Benchmark of major hash maps implementations
Updated on Oct 05, 2017.
This benchmark compares different C++ implementations of hashmaps. The main contestants are
tsl::hopscotch_map
(hopscotch hashing, v1.4),
tsl::robin_map
(linear robin hood probing, v0.1),
tsl::sparse_map
(sparse quadratic probing, v0.1),
std::unordered_map
(chaining, libstdc++ implementation, v3.4),
google::dense_hash_map
(quadratic probing, v2.0) and
QHash
(chaining, v4.8). We will see how they perform in a large range of operations, both in terms of speed and memory usage.
If you just want to know which hash map you should choose, you can skip to the last section which offers some recommendations depending on your use case.
For the benchmark we will use the http://incise.org/hash-table-benchmarks.html benchmark but with a few modifications to fix some of its shortcomings.
- The glib, python and ruby hash maps were removed and other C++ hash maps were added.
- We now use
std::string
as key instead ofconst char *
for the strings tests. - Multiple tests were added (reads misses, reads after deletes, iteration, …).
- We use
std::hash<T>
as hash function for all hash maps for a fair comparison. - Compiled with
-O3 -march=native -DNDEBUG
flags (-march=native
includes the-mpopcnt
flag on the CPU used for the benchmark, important for some hash maps implementations).
Even though they are not on this page to avoid too much jumble on the charts, other hash maps were tested along with different max load factors (which is important to take into account when comparing two hash maps):
ska::flat_hash_map
(linear robin hood probing),
spp::sparse_hash_map
(sparse quadratic probing),
tsl::ordered_map
(linear robin hood probing with keys-values outside the bucket array, v0.4),
boost::unordered_map
(chaining, v1.62),
google::sparse_hash_map
(sparse quadratic probing, v2.0),
emilib::HashMap
(linear probing) and
tsl::array_map
(array hash table, specialized for strings, v0.3).
You can find all these additional tests here (warning, the page is a bit heavy) with the possibility to easily select which hash maps you want to compare.
Note that even if the benchmark uses C++ implementations, the benchmark is also useful to compare different collision resolution strategies in hash maps (though there may be some variations due to the quality of the implementations).
The code of the benchmark can be found on GitHub and the raw results of the charts can be found here.
The benchmark was compiled with Clang 5.0 and ran on Linux 4.11 x64 with an Intel i5-5200u and 8 Go of RAM. Best of five runs was taken.
Benchmark
Integers
For the integers tests, we use hash maps with int64_t
as key and int64_t
as value.

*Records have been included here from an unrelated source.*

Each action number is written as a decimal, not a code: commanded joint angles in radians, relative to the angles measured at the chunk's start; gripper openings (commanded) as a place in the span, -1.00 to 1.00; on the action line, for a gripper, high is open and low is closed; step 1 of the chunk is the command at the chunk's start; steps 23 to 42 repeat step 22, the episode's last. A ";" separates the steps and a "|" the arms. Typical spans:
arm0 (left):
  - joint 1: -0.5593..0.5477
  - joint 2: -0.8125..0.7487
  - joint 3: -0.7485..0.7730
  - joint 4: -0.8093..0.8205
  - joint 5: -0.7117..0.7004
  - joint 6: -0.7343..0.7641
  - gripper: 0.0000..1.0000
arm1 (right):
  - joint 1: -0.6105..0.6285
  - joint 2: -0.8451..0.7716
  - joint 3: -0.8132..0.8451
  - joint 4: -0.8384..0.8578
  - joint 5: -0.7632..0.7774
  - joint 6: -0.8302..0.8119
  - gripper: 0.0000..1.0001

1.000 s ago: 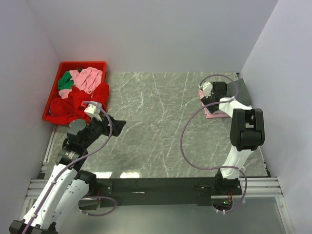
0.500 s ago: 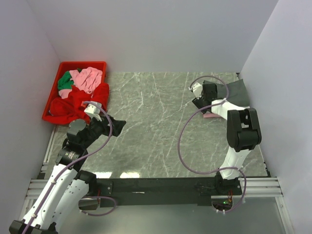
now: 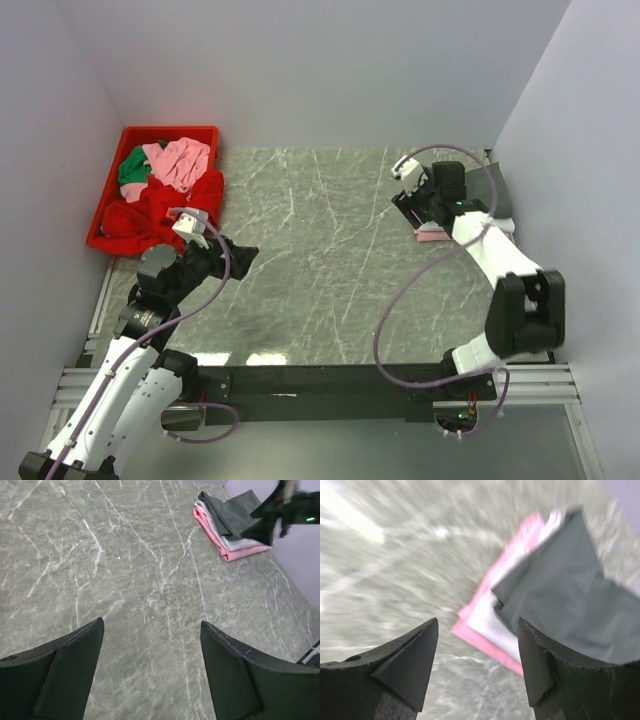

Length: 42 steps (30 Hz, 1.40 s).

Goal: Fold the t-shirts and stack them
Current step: Neatly place the folded tshirt to the corner, then reset both grippers

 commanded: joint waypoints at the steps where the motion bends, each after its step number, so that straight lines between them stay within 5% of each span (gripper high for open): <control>1: -0.001 -0.009 0.020 0.043 -0.013 -0.016 0.68 | -0.003 -0.143 0.048 -0.118 -0.251 0.053 0.43; 6: -0.001 0.014 0.057 0.023 -0.099 -0.069 0.87 | -0.008 -0.340 -0.019 -0.061 -0.293 0.151 0.53; 11: -0.001 0.044 0.123 -0.036 -0.218 -0.038 0.93 | -0.060 -0.459 -0.068 0.012 -0.174 0.419 1.00; 14: 0.001 0.050 0.155 -0.061 -0.269 -0.033 0.99 | -0.121 -0.481 -0.062 -0.033 -0.196 0.543 0.98; 17: 0.002 0.060 0.169 -0.081 -0.324 -0.021 0.99 | -0.144 -0.536 -0.096 0.007 0.016 0.683 0.98; 22: 0.001 0.062 0.155 -0.080 -0.321 -0.029 0.99 | -0.146 -0.652 -0.196 0.093 0.164 0.689 0.99; 42: 0.001 0.062 0.155 -0.080 -0.321 -0.029 0.99 | -0.146 -0.652 -0.196 0.093 0.164 0.689 0.99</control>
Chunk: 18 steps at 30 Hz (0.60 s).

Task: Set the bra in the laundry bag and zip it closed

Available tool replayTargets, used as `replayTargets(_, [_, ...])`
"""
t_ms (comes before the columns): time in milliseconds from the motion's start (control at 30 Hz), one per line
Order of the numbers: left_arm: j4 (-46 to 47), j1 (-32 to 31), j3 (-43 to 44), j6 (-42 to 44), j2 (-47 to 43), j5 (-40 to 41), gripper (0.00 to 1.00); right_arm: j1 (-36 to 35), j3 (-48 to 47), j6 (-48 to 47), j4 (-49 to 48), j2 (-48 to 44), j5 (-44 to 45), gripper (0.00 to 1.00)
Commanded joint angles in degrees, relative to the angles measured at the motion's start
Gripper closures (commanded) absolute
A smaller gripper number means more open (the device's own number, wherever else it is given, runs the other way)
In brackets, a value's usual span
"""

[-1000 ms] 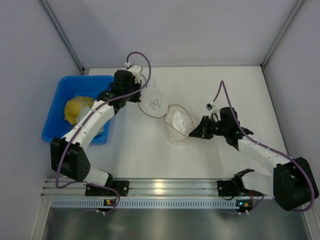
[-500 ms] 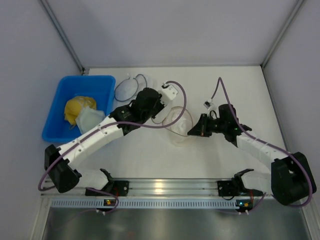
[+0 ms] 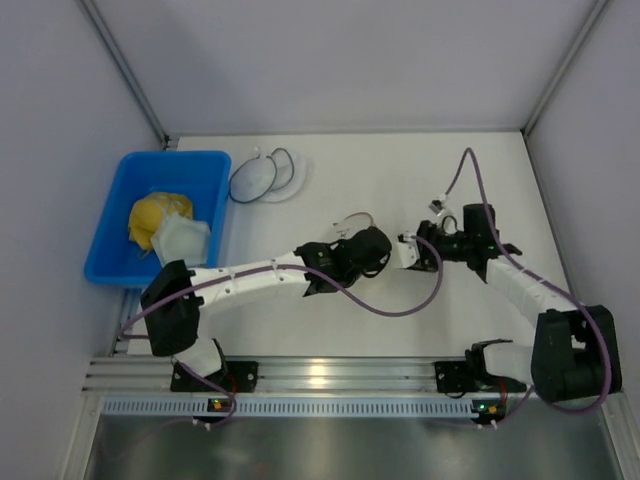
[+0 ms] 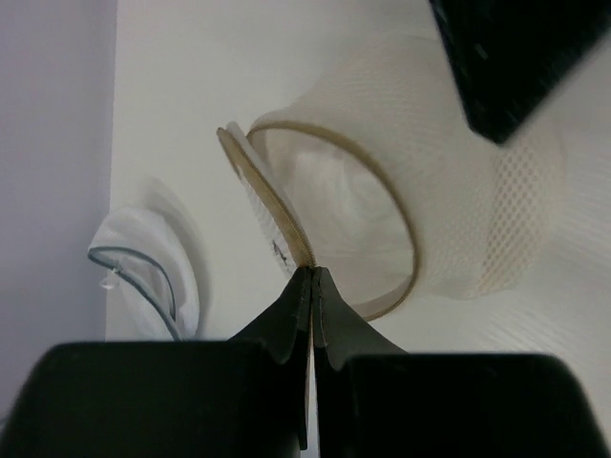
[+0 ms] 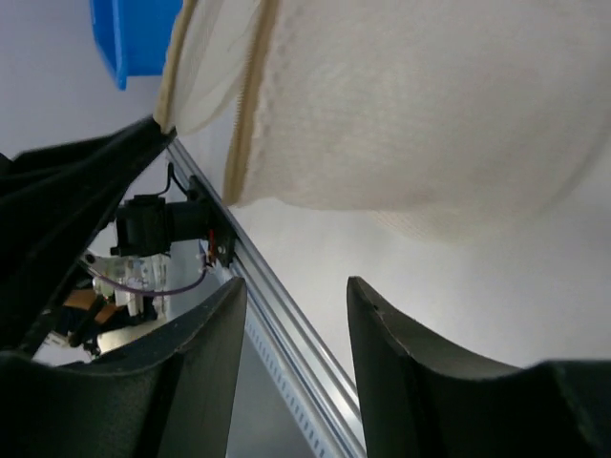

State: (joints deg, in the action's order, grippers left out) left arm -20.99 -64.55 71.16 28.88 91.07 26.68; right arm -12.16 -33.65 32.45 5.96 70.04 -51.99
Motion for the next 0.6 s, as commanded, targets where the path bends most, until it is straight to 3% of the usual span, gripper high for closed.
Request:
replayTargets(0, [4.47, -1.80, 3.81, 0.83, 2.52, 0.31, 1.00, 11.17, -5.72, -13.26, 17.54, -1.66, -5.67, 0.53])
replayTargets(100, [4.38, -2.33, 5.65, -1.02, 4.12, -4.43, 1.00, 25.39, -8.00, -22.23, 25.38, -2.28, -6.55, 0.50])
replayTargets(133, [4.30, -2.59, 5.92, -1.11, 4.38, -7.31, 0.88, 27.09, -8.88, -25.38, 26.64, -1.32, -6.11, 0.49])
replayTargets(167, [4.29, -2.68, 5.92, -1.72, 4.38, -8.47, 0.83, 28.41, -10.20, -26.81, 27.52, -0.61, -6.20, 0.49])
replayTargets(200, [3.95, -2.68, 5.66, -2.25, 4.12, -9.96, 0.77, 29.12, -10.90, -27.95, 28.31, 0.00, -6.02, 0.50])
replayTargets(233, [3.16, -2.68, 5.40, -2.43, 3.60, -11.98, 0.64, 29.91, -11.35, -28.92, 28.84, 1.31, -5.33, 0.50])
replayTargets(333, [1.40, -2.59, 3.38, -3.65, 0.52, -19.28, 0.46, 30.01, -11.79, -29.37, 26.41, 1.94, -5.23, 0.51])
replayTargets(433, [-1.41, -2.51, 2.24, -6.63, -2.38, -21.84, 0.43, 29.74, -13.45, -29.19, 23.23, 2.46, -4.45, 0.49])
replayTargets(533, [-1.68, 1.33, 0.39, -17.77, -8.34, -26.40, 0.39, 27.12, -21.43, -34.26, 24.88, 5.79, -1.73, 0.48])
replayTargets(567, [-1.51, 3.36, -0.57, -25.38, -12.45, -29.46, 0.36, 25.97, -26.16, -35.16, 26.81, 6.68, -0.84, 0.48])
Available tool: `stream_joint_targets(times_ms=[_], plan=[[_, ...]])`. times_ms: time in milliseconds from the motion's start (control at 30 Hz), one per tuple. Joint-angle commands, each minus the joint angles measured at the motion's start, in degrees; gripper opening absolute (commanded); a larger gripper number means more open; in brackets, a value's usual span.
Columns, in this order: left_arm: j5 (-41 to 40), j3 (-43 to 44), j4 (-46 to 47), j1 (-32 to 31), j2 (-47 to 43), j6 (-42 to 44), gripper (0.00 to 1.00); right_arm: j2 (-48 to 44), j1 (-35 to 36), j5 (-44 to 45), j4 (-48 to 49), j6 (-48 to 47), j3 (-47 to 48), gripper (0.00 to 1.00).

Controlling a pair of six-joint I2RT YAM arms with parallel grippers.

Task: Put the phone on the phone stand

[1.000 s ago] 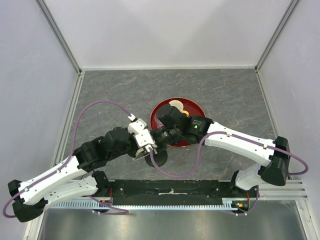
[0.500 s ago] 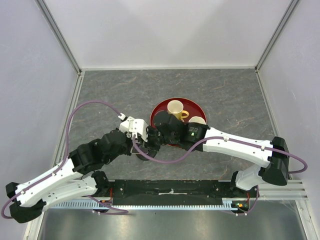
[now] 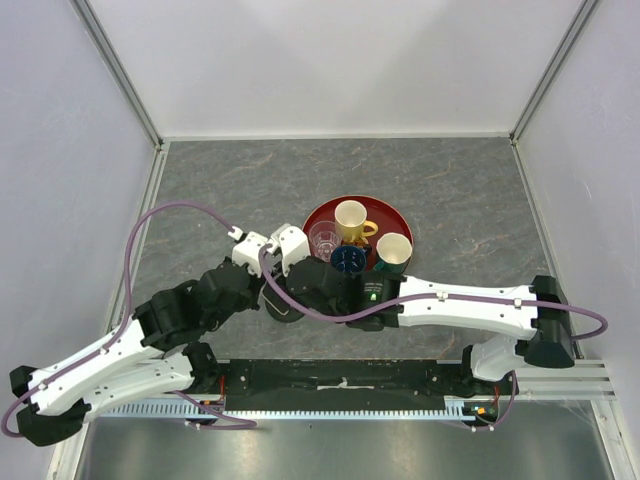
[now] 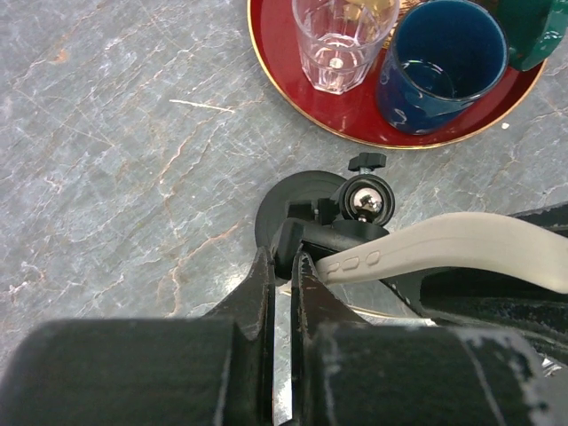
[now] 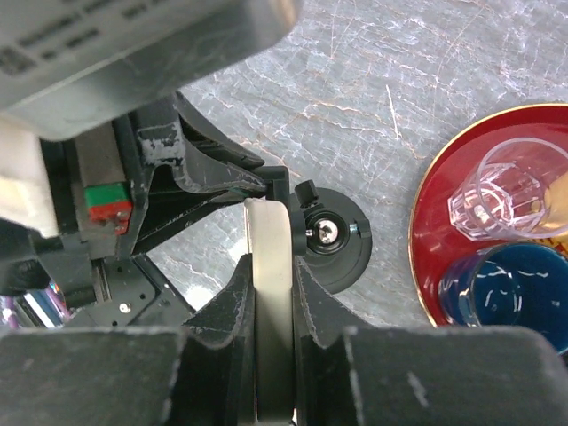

The std::hash<int64_t>
of Clang with libstdc++ used by the benchmark is an identity function (the hash of the ‘42’ integer will return ‘42’).
Random shuffle inserts: execution time (integers)
Before the test, we generate a vector with the values [0, nb_entries) and shuffle this vector. Then for each value k in the vector, we insert the key-value pair (k, 1) in the hash map.
Random full inserts: execution time (integers)
Before the test, we generate a vector of nb_entries size where each value is randomly taken from an uniform random number generator from all possible positive values an int64_t
can hold.
Then for each value k in the vector, we insert the key-value pair (k, 1) in the hash map.
Random full inserts with reserve: execution time (integers)
Same as the random full inserts test but the reserve method of the hash map is called beforehand to avoid any rehash during the insertion. It provides a fair comparison even if the growth factor of each hash map is different.
Random full deletes: execution time (integers)
Before the test, we insert nb_entries elements in the same way as in the random full insert test. We then delete each key one by one in a different and random order than the one they were inserted.
Random shuffle reads: execution time (integers)
Before the test, we insert nb_entries elements in the same way as in the random shuffle inserts test. We then read each key-value pair in a different and random order than the one they were inserted.
Random full reads: execution time (integers)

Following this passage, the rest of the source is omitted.